CA warns: Waiting for 10 years to invest may cost you in crores. He explains the math

Delaying investments by even a decade can cost crores, warns CA Nitin Kaushik. A real-life example shows a 20-year-old investor accumulating nearly ₹29.7 crore by age 55, while a 30-year-old investor earned ₹8.2 crore. Compounding's exponential ...

CA shared the story of two investors, Raj and Vikram, to illustrate how waiting to invest can end up being too costly. (Istock- Representative image)
The most expensive mistake in personal finance isn’t spending on luxuries or picking the wrong stock. It’s waiting. Every year you delay investing is a year lost, and the losses aren’t small—they compound quietly into staggering numbers. CA Nitin Kaushik recently broke down a real-life scenario showing how starting early versus waiting even a decade can turn modest monthly investments into crores or leave you with far less than you could have had.

The power of starting early

Kaushik shared the story of two investors, Raj and Vikram, to illustrate the impact of time. Raj waited until he was 30 to feel “ready” before starting a Rs 25,000 monthly SIP. Vikram, on the other hand, began investing at 20 with Rs 20,000 a month, despite earning less. Both stayed invested until 55 and earned the same 15% annual return. The results were striking. Raj’s 25-year journey grew to roughly Rs 8.2 crore, while Vikram’s 35-year journey ballooned to nearly Rs 29.7 crore. The only difference was time.

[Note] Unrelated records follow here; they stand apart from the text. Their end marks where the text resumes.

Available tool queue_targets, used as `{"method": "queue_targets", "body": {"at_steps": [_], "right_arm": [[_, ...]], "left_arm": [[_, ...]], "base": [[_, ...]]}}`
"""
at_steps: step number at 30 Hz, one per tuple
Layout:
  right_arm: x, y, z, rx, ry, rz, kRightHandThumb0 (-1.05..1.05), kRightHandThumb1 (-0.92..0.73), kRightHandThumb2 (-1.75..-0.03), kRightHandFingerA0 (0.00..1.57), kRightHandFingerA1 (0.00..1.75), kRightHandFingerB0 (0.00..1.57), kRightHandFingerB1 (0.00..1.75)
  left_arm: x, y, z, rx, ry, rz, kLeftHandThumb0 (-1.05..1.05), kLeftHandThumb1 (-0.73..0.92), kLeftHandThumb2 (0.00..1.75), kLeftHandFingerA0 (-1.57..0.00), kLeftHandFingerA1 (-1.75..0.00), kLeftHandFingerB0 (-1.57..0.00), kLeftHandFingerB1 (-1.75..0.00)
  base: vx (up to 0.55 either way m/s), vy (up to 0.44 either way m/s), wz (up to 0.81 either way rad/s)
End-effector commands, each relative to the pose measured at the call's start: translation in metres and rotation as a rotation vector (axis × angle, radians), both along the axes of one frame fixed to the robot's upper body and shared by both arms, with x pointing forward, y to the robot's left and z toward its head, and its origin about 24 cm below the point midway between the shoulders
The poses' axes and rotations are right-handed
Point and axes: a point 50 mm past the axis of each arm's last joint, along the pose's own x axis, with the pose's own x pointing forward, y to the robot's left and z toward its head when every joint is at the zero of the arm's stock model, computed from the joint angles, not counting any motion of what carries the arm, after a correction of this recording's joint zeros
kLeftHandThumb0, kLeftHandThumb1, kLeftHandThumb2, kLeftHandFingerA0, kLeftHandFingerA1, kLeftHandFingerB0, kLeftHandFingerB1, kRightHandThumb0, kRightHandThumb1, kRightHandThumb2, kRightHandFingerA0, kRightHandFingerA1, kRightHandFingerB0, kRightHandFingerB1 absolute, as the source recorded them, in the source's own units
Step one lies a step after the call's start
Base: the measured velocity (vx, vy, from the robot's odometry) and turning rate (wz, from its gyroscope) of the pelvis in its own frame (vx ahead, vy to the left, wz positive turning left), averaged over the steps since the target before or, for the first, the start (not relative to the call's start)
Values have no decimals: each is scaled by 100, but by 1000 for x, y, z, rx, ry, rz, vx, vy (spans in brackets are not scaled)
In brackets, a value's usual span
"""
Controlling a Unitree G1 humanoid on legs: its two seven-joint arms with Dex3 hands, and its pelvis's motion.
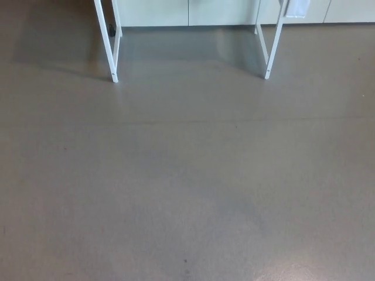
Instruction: The robot walks towards a desk on which a file tray is kept in the middle and a cube is kept to its right. The robot lifts the cube using its right hand and places it on the file tray.
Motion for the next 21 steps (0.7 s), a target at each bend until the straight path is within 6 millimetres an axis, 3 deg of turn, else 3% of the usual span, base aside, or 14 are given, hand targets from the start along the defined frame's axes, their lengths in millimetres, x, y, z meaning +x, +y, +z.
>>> {"method": "queue_targets", "body": {"at_steps": [1,2,3,4,5,6,12,13,16,17,18,19,20,21], "right_arm": [[0,-1,10,-4,-5,89,-105,-73,-108,36,61,7,27],[0,1,7,-15,-10,94,-105,-73,-108,36,61,7,27],[0,0,5,4,-23,77,-97,-68,-107,28,56,5,31],[3,-1,3,26,-14,63,-95,-64,-105,13,55,3,32],[5,-1,3,49,-11,73,-99,-83,-67,10,50,2,32],[6,-2,5,59,-15,78,-96,-64,-104,5,55,4,30],[6,-2,6,69,-39,42,-95,-63,-103,12,56,5,36],[6,-3,6,74,-35,43,-100,-82,-65,4,49,3,32],[4,-5,12,41,-7,103,-104,-84,-68,7,52,0,33],[5,-5,10,30,5,97,-105,-69,-111,21,59,4,28],[7,-5,8,13,22,87,-105,-69,-111,21,59,4,28],[7,-5,7,41,13,69,-100,-82,-65,2,48,0,32],[7,-4,6,70,-8,51,-101,-67,-106,7,53,4,29],[7,-4,7,59,-16,73,-90,-60,-106,0,43,0,30]], "left_arm": [[6,9,9,-65,-95,31,-76,65,99,-6,-42,0,-28],[7,10,10,-68,-90,26,-76,65,99,-6,-42,0,-28],[8,11,9,-67,-83,39,-74,83,68,-2,-37,-3,-25],[8,11,10,-63,-90,40,-82,66,102,0,-35,0,-27],[9,11,10,-69,-112,102,-82,64,98,0,-28,0,-22],[8,11,10,-75,-120,119,-81,63,99,0,-34,0,-23],[8,10,10,-115,-167,233,-80,58,93,0,-30,0,-23],[8,10,11,-100,-138,180,-82,67,103,0,-32,-2,-26],[9,8,9,-90,-127,205,-83,60,96,0,-27,-4,-24],[9,7,9,-82,-124,175,-82,65,99,0,-28,-2,-23],[10,6,10,-72,-120,130,-82,65,99,0,-28,-2,-23],[9,7,10,-76,-114,123,-83,66,101,0,-30,0,-24],[10,7,11,-74,-98,94,-82,67,103,0,-33,0,-25],[11,8,11,-66,-90,109,-78,62,100,0,-37,0,-31]], "base": [[0,0,0],[0,0,0],[0,0,0],[0,0,0],[0,0,0],[0,0,0],[0,0,0],[0,0,0],[0,0,0],[80,-58,-20],[0,0,0],[13,-25,7],[0,0,0],[25,15,26]]}}
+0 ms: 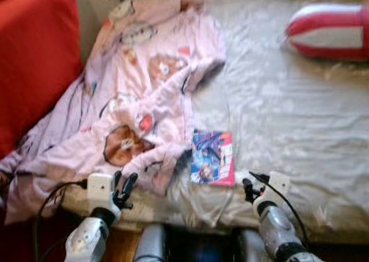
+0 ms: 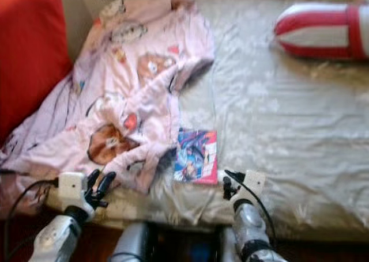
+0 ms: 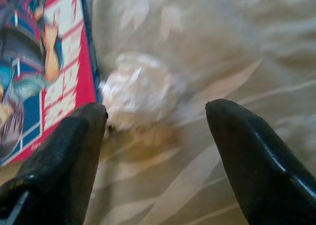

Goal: Clean up the room

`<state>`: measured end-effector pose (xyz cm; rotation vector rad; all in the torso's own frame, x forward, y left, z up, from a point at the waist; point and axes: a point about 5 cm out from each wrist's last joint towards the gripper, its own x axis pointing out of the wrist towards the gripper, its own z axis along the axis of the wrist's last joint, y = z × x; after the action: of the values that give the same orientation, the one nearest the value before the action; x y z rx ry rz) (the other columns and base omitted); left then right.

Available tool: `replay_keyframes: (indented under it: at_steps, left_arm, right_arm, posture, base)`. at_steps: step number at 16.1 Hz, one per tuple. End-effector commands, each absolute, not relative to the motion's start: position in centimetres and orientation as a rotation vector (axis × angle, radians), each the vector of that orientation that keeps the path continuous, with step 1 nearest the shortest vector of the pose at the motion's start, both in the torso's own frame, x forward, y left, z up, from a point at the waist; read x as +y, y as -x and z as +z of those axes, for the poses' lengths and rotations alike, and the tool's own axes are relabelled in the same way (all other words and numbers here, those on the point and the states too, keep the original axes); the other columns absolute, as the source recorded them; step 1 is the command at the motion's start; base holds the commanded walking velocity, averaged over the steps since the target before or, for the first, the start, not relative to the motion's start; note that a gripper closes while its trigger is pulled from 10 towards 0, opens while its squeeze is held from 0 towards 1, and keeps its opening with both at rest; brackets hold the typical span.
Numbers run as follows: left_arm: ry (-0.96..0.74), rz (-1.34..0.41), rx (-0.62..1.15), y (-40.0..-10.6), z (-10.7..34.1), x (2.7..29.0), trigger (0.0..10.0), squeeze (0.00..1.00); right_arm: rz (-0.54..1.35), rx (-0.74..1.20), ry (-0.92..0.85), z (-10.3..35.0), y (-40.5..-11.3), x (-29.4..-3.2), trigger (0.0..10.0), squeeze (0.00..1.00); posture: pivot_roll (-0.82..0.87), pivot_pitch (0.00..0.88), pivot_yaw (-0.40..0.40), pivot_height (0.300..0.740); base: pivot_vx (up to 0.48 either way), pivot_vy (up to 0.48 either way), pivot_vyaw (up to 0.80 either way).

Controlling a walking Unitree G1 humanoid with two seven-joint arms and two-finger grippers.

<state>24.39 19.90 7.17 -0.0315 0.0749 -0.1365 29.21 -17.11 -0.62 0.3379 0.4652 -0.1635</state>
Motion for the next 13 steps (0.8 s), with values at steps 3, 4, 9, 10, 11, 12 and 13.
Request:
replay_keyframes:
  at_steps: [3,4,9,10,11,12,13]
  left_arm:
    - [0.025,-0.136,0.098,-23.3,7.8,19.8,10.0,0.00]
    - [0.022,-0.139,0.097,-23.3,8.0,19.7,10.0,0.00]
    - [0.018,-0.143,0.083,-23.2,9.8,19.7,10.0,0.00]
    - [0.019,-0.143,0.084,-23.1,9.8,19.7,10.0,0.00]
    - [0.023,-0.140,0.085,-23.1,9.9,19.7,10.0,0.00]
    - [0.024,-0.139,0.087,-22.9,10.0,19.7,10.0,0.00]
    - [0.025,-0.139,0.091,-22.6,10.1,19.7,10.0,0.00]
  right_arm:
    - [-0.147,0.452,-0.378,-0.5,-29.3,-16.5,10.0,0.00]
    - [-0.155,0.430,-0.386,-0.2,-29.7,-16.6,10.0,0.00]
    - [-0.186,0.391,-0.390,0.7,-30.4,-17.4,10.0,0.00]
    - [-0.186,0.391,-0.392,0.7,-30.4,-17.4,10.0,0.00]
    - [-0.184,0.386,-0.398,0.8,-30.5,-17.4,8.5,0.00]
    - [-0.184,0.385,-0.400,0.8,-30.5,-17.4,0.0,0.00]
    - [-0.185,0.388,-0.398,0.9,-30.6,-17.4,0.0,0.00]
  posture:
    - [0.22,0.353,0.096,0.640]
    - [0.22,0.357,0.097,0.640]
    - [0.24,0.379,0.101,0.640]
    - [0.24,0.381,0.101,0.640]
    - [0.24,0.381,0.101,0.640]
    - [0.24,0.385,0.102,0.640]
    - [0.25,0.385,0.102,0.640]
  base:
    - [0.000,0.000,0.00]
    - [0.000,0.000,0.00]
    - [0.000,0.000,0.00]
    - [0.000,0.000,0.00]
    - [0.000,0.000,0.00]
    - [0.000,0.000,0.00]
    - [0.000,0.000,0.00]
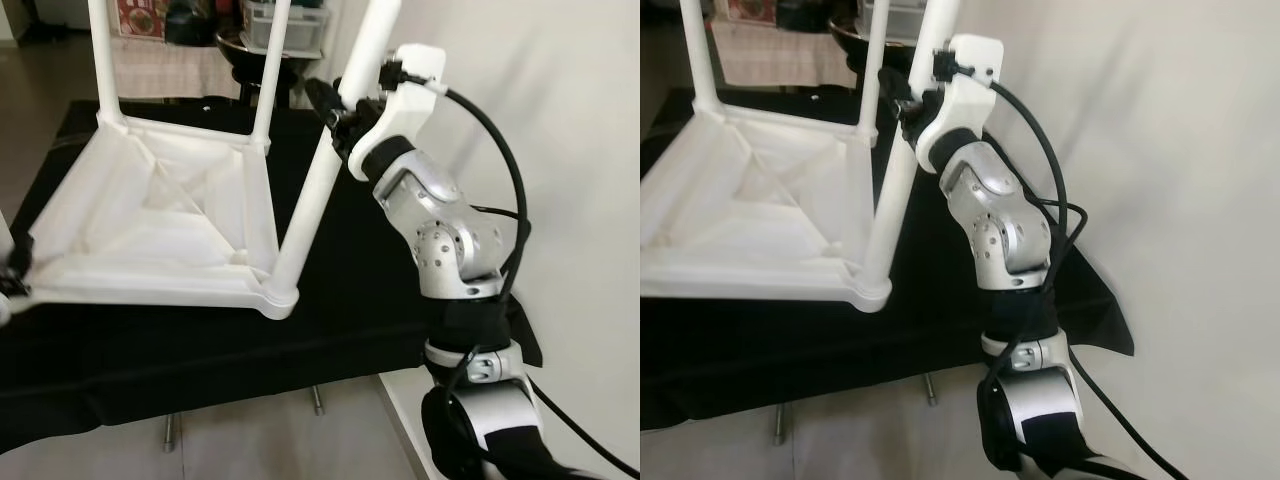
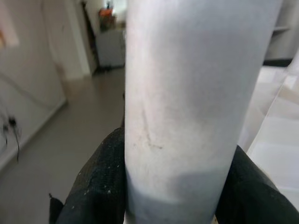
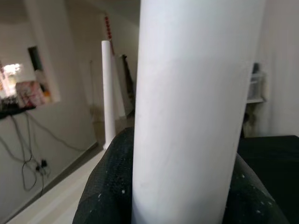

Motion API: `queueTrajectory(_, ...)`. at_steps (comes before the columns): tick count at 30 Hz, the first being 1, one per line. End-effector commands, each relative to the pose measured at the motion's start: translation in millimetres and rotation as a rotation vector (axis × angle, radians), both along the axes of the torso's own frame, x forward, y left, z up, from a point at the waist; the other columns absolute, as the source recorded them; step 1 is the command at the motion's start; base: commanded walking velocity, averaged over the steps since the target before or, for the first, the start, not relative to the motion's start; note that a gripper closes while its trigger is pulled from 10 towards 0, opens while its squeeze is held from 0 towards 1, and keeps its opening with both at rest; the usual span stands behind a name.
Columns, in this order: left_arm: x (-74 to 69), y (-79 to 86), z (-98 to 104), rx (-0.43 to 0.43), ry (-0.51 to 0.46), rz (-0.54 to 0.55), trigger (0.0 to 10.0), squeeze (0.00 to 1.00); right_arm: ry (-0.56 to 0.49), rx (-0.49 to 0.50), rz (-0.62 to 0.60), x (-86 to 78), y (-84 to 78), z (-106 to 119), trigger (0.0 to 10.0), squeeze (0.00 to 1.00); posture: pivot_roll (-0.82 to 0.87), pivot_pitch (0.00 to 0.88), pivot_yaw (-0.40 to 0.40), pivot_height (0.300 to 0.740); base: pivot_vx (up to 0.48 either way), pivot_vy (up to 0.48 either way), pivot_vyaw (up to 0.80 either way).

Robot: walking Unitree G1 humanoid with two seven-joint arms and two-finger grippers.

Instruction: Building children table

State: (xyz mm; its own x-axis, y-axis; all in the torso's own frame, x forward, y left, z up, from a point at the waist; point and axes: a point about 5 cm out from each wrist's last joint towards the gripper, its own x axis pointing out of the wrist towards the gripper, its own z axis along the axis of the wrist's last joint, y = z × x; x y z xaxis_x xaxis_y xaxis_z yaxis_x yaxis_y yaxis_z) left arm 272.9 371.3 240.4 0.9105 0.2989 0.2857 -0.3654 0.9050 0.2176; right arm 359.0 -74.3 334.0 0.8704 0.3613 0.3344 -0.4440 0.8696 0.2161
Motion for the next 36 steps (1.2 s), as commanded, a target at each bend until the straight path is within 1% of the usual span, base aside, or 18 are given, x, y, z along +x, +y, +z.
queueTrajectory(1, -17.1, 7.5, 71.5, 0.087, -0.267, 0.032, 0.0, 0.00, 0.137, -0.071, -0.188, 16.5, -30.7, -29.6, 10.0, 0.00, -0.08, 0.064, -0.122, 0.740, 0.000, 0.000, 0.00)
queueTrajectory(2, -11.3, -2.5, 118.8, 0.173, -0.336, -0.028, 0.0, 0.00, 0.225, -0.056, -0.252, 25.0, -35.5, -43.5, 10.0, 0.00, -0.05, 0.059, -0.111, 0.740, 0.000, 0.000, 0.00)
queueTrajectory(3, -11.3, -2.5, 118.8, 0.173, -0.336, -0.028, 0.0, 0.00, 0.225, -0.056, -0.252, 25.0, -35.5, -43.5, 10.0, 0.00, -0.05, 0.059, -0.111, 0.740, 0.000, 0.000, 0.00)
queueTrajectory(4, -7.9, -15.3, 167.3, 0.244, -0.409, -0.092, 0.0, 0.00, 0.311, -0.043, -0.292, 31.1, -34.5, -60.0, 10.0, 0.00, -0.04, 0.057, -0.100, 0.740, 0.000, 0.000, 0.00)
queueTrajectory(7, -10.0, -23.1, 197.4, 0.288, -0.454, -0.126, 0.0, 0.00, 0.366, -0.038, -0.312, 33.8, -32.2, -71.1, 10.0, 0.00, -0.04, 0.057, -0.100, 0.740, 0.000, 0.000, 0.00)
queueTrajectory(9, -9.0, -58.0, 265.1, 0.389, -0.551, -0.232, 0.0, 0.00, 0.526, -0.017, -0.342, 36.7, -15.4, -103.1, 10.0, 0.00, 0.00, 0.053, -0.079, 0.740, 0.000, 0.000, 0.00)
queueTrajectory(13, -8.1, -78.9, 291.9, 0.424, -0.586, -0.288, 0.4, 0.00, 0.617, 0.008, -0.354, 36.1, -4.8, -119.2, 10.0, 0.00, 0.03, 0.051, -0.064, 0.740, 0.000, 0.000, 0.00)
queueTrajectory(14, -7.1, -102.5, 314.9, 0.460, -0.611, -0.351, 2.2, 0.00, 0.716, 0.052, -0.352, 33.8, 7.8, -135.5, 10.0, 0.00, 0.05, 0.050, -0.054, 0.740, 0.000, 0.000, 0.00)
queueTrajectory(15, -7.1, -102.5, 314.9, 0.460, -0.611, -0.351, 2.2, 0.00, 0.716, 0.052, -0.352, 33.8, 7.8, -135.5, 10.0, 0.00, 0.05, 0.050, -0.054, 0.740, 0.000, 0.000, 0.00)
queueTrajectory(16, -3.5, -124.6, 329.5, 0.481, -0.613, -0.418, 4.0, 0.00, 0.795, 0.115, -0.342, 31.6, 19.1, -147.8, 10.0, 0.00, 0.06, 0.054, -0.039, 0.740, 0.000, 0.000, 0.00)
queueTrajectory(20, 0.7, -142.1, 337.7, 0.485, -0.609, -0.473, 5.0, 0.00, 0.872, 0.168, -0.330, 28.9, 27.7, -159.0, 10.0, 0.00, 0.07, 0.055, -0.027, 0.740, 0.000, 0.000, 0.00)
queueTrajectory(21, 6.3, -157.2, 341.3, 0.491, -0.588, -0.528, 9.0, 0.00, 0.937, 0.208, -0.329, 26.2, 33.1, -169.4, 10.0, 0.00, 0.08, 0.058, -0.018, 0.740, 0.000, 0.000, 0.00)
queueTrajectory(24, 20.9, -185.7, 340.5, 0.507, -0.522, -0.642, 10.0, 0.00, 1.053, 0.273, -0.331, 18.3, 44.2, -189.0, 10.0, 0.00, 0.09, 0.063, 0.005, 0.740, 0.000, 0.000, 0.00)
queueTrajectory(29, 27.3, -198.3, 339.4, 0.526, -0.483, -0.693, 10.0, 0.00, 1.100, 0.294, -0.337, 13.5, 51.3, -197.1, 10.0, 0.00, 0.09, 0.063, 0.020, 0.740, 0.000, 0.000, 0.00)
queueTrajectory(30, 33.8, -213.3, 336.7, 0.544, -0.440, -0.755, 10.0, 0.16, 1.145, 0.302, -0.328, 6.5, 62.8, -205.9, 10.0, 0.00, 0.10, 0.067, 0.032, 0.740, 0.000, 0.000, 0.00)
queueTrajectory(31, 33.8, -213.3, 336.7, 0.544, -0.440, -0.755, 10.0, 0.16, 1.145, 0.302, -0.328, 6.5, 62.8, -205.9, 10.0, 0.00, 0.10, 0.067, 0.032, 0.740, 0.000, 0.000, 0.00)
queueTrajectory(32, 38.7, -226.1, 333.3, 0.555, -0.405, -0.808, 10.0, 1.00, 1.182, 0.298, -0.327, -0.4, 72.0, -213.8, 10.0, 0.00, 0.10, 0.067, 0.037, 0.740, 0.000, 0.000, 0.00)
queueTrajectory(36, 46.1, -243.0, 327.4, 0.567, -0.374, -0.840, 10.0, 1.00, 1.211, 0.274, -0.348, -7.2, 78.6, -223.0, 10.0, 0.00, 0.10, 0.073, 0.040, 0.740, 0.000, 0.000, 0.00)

Compounding: the silent wealth builder

Time is the ultimate multiplier. That extra 10 years doesn’t just add a few lakhs—it allows compounding to snowball. Every year delayed isn’t just a single year lost; it’s a chain of potential growth that cannot be recovered. Early discipline, even with smaller contributions, consistently outperforms delayed, larger investments because of the exponential effect of compounding. The market doesn’t wait, and neither does opportunity.



Why waiting is costly

Many people hesitate to start investing, hoping for higher salaries, perfect timing, or complete clarity. Kaushik emphasises that the market quietly rewards those who start early, not those who wait for ideal conditions. You don’t need a perfect salary, a booming market, or absolute certainty. What matters is starting now and letting time do the heavy lifting.

Lessons for anyone planning wealth

This story isn’t just about math—it’s about mindset. Discipline, early action, and consistency matter far more than waiting for external factors to align. A smaller monthly contribution at the right time can outperform larger investments made later. Delaying your investment journey may seem harmless now, but over decades, it can cost crores. CA Nitin Kaushik’s example is a clear reminder: time is your most powerful financial ally, and every year you wait is an opportunity lost.